Couverture roman Queneau

On est toujours trop bon avec les femmes, Raymond Queneau

Folio, 1971, 221p.

Genre : sexualité révolutionnaire

Note: 7/10

Le récit est plus ou moins celui d’une Dame. En fait, il n’y a pas véritablement de narrateur…

Toujours est-il que l’évènement relaté est historique : l’insurrection indépendantiste Irlandaise de 1916 à Dublin.

Couverture roman Queneau

La bande à Mac Cormack prends d’assaut le bureau de poste :  Fiennegans Wake !

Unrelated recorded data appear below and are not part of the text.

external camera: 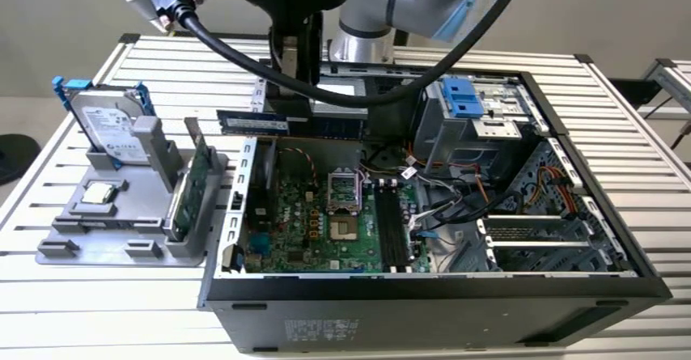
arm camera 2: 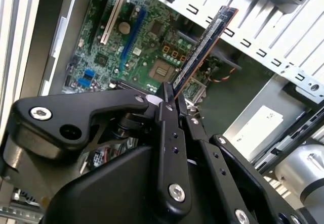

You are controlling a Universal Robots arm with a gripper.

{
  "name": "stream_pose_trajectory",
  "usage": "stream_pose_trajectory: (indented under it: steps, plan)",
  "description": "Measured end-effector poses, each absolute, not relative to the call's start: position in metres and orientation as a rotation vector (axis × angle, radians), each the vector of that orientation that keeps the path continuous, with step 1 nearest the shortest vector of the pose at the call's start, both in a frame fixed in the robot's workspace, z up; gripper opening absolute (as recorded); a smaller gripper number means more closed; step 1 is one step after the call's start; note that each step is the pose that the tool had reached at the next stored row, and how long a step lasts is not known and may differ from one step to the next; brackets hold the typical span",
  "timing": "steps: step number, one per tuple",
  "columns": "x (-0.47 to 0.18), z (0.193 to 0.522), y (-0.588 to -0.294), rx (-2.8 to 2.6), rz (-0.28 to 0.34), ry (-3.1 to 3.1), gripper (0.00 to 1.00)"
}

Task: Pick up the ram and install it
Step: 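Pick up the ram and move it above insertion slot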

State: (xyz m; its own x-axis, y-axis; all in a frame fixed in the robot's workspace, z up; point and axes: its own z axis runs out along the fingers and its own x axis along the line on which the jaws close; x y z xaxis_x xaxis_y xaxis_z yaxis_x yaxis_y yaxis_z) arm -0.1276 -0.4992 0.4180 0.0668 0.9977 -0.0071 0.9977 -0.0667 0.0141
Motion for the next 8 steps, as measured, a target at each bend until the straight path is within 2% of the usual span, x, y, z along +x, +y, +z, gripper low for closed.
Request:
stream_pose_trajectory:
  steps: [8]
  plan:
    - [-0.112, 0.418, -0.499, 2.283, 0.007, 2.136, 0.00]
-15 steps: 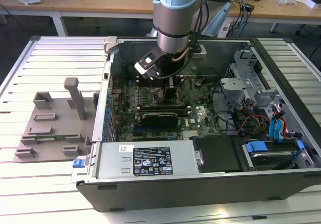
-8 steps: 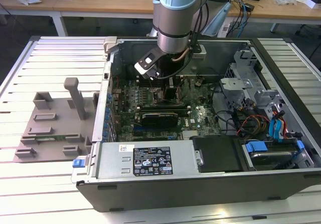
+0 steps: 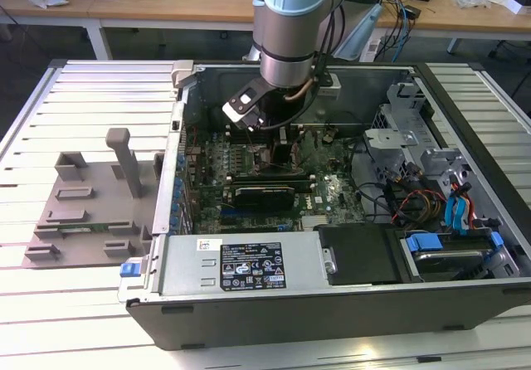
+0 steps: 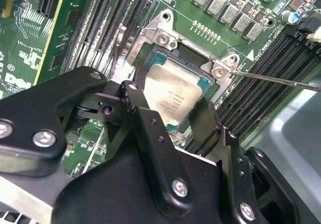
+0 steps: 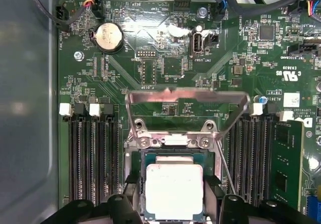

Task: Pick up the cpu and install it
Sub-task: 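Place the cpu into insertion slot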

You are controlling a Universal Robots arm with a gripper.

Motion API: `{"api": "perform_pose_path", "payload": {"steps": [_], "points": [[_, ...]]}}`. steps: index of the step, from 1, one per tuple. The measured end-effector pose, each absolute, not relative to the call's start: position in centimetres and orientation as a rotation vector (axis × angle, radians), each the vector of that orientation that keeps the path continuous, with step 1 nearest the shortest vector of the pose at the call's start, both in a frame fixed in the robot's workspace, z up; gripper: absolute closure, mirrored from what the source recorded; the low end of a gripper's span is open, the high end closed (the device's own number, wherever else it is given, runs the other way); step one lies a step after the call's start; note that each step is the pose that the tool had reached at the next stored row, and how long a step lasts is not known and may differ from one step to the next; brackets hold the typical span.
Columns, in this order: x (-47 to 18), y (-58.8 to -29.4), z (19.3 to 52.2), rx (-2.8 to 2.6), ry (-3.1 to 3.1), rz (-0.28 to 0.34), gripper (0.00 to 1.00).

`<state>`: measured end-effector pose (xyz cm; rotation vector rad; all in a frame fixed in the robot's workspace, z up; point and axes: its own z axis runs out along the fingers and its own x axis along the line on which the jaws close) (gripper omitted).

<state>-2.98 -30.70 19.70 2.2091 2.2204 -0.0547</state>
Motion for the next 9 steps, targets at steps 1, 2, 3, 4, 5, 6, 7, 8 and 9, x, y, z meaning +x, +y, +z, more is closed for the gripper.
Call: {"api": "perform_pose_path", "payload": {"steps": [1,2,3,4,5,6,7,8,9], "points": [[-2.97,-30.67,19.74,2.209,2.220,-0.055,0.38],[-2.98,-30.67,20.34,2.209,2.220,-0.054,0.38],[-2.98,-30.67,20.54,2.209,2.220,-0.054,0.38],[-2.97,-30.67,20.55,2.209,2.220,-0.054,0.38],[-2.98,-30.67,20.59,2.209,2.220,-0.054,0.38],[-2.98,-30.67,20.65,2.209,2.220,-0.054,0.38],[-2.97,-30.66,20.67,2.209,2.221,-0.054,0.53],[-2.97,-30.66,20.70,2.209,2.221,-0.054,0.59],[-2.97,-30.66,20.71,2.209,2.220,-0.054,0.65]]}}
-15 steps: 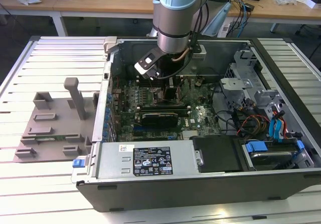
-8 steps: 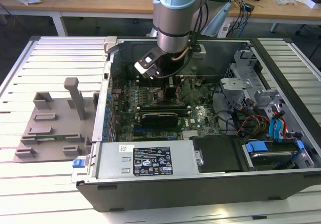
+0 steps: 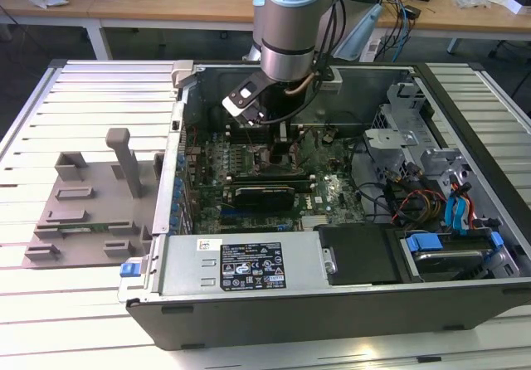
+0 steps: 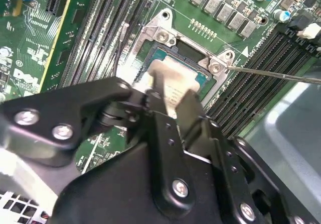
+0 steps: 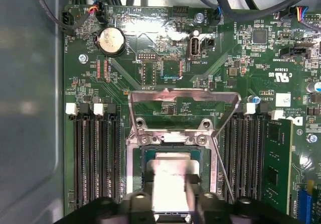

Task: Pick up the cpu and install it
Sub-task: 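Place the cpu into insertion slot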

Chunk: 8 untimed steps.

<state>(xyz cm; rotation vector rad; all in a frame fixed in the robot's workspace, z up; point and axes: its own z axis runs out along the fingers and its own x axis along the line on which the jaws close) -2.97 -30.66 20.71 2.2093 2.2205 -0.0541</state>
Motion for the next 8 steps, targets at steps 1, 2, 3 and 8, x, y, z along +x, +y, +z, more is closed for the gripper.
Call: {"api": "perform_pose_path", "payload": {"steps": [1,2,3,8], "points": [[-2.98,-30.66,20.71,2.209,2.220,-0.054,0.65],[-2.98,-30.68,20.72,2.209,2.220,-0.054,0.71],[-2.98,-30.79,20.72,2.209,2.220,-0.054,0.83],[-3.24,-31.43,20.71,2.219,2.230,-0.033,0.89]]}}
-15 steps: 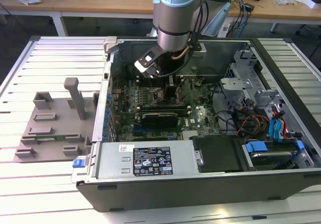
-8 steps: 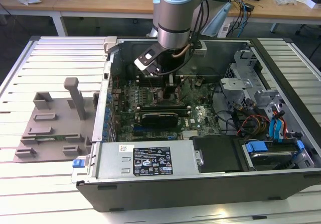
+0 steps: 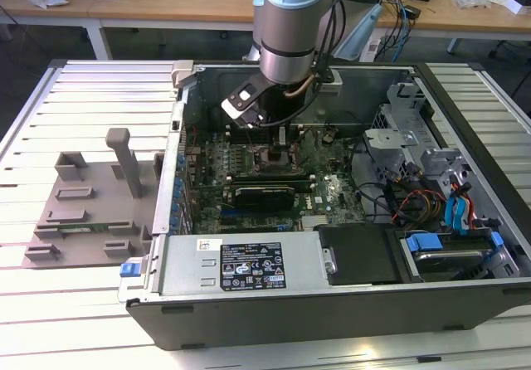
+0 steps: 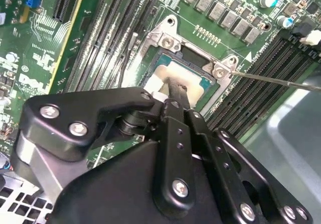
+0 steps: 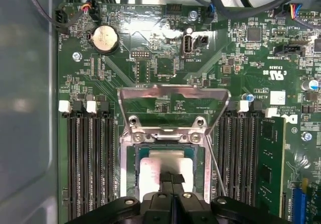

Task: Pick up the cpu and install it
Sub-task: 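Place the cpu into insertion slot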

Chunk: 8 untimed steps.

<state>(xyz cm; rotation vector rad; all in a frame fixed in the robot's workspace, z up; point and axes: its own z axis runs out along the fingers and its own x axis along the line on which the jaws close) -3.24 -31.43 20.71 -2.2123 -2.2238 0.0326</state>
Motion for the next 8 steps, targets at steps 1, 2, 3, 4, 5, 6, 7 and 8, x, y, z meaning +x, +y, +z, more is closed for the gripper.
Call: {"api": "perform_pose_path", "payload": {"steps": [1,2,3,4,5,6,7,8], "points": [[-3.24,-31.46,20.66,-2.206,-2.218,0.019,0.89],[-3.24,-31.46,20.56,-2.203,-2.215,0.013,0.89],[-3.22,-31.47,20.50,-2.203,-2.215,0.013,0.89],[-3.15,-31.47,20.47,-2.203,-2.215,0.013,0.89],[-2.94,-31.46,20.42,-2.203,-2.215,0.013,0.89],[-2.68,-31.47,20.37,-2.203,-2.215,0.014,0.89],[-2.46,-31.47,20.34,-2.203,-2.215,0.015,0.89],[-2.38,-31.46,20.32,-2.203,-2.215,0.014,0.89]]}}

Mais des demoiselles des postes restent dans la place. Le mâle instinct leur en sera reconnaissant.

Gertie Girdle est restée cachée dans les toilettes.

Rubicon du primo lecteur

 S’ensuit des échanges de tirs et les assauts répétés des anglais et anglaises sur ces pauvres irlandais qui n’en demandaient pas tant.  Debout dans la remise, sous le bureau, sur le bureau… tous y passent et trépassent. D’autant que le fiancé de la dame n’est autre que le capitaine de la canonnière venue réduire à néant les prétentions séparatistes.

Bref, seule en rechapera Gertie, en robe de mariée toute neuve, exécutée par le tailleur homosexuel indépendantiste exécuté par les anglais.

 

Ce que j’en pense : Plaisant et rafraichissant à lire.

Queneau joue plus sur le renversement des rôles que sur les mots. Les mœurs ayants évoluées dans un sens plutôt dé-genré, certaines choses ne choquent peut-être plus autant qu’à l’époque (quoi que).